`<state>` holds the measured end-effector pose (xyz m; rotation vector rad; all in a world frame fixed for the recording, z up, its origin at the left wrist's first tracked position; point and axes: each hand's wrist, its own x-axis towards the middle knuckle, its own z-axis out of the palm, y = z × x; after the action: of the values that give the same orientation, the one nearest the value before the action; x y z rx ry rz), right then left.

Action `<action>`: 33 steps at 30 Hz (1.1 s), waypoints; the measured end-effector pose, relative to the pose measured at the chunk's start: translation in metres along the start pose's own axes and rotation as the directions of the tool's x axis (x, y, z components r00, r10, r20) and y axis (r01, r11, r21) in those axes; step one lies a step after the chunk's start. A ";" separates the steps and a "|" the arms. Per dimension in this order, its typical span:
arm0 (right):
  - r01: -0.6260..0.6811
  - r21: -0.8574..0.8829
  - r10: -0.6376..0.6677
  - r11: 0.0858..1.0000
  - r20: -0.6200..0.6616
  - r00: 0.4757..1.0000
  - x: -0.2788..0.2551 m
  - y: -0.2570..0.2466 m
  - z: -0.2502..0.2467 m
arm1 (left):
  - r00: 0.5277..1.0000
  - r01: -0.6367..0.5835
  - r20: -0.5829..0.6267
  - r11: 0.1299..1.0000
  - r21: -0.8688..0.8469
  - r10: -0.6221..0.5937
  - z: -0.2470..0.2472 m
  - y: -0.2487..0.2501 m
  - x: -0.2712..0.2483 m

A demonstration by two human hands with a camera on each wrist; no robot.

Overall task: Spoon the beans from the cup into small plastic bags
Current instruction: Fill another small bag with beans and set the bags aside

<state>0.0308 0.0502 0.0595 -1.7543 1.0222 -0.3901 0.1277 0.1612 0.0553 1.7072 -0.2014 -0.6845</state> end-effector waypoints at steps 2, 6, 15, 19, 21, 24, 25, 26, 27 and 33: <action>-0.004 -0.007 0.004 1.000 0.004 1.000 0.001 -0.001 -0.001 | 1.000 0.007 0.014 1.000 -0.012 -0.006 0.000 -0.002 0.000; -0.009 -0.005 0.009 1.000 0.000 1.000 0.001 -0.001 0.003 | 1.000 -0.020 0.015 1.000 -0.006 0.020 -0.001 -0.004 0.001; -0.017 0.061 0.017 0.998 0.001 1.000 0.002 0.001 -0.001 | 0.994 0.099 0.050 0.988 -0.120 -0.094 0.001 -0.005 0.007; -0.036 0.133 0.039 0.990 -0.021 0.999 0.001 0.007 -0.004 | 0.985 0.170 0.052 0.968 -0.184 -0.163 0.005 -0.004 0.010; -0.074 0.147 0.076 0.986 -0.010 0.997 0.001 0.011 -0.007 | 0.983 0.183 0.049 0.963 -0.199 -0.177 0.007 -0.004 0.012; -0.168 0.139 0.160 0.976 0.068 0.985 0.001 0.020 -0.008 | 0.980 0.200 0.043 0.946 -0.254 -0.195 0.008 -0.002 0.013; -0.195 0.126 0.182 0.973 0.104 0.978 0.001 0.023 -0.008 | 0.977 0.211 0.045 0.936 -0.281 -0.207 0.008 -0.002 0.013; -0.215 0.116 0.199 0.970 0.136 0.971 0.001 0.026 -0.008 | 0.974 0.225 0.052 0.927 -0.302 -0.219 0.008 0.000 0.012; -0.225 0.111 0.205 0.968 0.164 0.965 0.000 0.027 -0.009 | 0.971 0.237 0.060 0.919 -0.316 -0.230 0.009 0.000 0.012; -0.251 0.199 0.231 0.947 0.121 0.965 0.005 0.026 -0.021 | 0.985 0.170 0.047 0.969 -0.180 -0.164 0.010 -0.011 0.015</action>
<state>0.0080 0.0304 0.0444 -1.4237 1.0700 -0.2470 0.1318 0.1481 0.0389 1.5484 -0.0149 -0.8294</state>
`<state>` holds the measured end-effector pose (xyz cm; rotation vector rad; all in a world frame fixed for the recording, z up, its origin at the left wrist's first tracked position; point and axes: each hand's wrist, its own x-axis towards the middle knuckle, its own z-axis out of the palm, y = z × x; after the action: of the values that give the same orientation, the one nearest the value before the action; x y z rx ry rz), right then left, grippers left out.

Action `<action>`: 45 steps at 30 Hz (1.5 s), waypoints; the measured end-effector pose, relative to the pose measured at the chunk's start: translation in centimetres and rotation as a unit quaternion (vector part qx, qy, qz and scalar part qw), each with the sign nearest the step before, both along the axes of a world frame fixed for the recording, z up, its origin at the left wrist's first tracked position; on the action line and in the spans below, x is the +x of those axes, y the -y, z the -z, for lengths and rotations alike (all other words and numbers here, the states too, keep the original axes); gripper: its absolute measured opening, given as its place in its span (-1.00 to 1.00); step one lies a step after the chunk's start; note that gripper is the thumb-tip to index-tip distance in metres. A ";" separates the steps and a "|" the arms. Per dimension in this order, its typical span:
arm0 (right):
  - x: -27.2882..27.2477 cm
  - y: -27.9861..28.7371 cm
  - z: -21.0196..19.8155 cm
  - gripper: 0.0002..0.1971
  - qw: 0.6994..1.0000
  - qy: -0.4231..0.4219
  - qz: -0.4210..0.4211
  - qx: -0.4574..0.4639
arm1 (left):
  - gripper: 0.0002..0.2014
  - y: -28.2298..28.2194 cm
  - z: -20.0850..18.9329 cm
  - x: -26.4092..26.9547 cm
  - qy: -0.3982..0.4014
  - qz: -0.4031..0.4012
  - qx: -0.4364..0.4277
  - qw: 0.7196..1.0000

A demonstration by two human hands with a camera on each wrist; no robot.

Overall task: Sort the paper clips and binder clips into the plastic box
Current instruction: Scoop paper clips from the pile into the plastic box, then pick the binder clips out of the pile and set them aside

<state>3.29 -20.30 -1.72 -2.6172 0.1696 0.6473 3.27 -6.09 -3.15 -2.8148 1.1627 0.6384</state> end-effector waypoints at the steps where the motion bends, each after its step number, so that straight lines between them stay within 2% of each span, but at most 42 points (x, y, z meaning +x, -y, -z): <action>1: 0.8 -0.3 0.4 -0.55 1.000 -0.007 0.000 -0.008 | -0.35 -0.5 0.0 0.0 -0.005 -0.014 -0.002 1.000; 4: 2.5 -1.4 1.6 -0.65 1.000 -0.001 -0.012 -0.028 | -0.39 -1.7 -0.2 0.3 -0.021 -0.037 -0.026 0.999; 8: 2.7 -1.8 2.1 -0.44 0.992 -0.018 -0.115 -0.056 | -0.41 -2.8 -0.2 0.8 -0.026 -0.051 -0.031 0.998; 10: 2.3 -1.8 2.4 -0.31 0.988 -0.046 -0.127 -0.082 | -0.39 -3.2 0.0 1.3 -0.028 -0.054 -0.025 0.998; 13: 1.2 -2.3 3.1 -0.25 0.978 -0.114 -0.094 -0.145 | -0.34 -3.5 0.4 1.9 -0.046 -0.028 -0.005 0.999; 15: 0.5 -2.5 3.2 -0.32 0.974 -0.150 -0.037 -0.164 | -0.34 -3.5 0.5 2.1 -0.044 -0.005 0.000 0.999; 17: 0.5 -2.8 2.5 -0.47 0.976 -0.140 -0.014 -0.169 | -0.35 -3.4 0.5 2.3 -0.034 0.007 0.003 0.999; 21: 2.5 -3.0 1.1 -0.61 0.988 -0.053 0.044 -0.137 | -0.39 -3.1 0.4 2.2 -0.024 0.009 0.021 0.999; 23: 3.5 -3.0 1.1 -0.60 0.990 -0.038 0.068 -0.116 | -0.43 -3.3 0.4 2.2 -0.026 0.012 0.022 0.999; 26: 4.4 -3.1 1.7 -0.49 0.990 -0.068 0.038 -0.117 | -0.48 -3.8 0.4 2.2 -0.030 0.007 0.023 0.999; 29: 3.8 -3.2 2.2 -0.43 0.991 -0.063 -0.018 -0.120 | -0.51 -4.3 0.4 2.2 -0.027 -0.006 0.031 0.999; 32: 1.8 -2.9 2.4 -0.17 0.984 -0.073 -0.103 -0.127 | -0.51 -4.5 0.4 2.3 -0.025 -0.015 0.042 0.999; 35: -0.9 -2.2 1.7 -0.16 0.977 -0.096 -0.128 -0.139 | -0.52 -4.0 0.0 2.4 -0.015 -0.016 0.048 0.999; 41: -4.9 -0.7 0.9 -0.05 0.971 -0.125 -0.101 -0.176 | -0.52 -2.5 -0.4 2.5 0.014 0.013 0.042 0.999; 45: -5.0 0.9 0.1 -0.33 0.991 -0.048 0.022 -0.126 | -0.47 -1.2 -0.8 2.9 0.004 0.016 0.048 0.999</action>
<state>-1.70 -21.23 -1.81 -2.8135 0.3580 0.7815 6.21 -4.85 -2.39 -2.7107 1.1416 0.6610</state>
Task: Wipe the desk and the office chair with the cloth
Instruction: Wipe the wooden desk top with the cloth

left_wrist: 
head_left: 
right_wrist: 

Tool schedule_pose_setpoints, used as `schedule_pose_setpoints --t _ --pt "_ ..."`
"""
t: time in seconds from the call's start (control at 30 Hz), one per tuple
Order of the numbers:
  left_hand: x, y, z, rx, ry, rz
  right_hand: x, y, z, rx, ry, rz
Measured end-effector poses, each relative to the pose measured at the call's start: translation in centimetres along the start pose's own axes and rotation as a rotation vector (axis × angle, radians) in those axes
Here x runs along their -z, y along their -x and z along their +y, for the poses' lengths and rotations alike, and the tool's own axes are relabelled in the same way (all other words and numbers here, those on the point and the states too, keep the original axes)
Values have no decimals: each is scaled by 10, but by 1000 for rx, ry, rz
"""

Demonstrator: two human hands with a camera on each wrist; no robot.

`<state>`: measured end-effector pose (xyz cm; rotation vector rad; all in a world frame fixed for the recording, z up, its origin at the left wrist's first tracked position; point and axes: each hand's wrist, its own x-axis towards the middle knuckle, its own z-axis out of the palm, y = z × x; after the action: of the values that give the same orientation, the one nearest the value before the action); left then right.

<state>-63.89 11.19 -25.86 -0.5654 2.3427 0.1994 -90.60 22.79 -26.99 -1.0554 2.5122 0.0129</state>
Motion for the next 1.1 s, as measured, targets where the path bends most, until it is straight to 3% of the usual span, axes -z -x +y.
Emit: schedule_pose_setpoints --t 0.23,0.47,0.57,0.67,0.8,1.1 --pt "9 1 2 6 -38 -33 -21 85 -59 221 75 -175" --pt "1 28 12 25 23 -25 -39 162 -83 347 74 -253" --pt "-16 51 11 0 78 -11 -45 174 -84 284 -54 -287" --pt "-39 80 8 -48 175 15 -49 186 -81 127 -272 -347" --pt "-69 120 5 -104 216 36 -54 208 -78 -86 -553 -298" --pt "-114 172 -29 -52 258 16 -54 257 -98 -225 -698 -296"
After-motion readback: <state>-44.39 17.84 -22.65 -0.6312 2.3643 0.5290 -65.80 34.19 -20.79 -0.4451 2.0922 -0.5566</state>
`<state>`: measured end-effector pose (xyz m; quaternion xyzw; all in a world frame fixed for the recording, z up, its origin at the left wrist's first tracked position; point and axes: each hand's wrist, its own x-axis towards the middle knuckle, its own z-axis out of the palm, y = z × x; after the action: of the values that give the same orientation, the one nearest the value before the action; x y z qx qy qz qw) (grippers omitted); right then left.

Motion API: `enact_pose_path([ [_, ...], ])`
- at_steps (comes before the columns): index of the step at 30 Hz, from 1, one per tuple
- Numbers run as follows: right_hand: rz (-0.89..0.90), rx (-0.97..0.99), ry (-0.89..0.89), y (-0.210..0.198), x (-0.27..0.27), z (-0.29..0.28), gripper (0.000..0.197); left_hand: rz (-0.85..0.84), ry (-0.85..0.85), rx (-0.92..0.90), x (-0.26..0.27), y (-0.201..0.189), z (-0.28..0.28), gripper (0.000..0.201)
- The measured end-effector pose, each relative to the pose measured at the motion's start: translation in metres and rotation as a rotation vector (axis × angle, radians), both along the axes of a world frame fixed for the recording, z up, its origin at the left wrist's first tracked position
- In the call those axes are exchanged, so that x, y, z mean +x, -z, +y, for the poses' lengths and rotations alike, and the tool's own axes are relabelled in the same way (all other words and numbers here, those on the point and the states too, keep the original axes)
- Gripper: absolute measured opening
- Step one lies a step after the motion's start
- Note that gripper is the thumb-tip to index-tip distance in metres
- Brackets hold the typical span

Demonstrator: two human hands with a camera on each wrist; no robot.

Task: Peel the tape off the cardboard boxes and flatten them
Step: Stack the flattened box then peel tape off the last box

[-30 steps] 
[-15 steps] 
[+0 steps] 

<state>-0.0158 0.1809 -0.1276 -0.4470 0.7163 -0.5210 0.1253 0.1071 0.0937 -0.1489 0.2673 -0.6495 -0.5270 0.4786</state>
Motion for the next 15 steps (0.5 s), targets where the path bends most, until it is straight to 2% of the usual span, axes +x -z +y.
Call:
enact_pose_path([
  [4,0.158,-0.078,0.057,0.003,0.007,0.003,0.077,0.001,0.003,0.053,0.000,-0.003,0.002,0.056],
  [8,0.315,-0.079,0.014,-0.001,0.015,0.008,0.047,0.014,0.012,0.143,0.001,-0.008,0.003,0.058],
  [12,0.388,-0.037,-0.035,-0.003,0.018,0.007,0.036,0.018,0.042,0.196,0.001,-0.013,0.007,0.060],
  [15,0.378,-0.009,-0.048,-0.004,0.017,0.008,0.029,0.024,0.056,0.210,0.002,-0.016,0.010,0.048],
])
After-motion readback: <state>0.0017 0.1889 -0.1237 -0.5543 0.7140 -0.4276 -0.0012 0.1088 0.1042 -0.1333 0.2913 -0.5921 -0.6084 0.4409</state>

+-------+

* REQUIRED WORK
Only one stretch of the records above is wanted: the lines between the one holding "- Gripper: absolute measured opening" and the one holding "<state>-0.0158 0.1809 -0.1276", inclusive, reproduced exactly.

* REPLY
- Gripper: absolute measured opening
- Step one lies a step after the motion's start
- Note that gripper is the thumb-tip to index-tip distance in metres
- Brackets hold the typical span

Demonstrator: two human hands with a camera on each wrist; no robot.

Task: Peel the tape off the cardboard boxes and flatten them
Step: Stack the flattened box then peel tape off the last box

[-30 steps] 
[-15 steps] 
[+0 steps] 

<state>-0.0158 0.1809 -0.1276 -0.4470 0.7163 -0.5210 0.1253 0.1071 0.0937 -0.1489 0.2673 -0.6495 -0.5270 0.4786</state>

At this point, the answer is complete.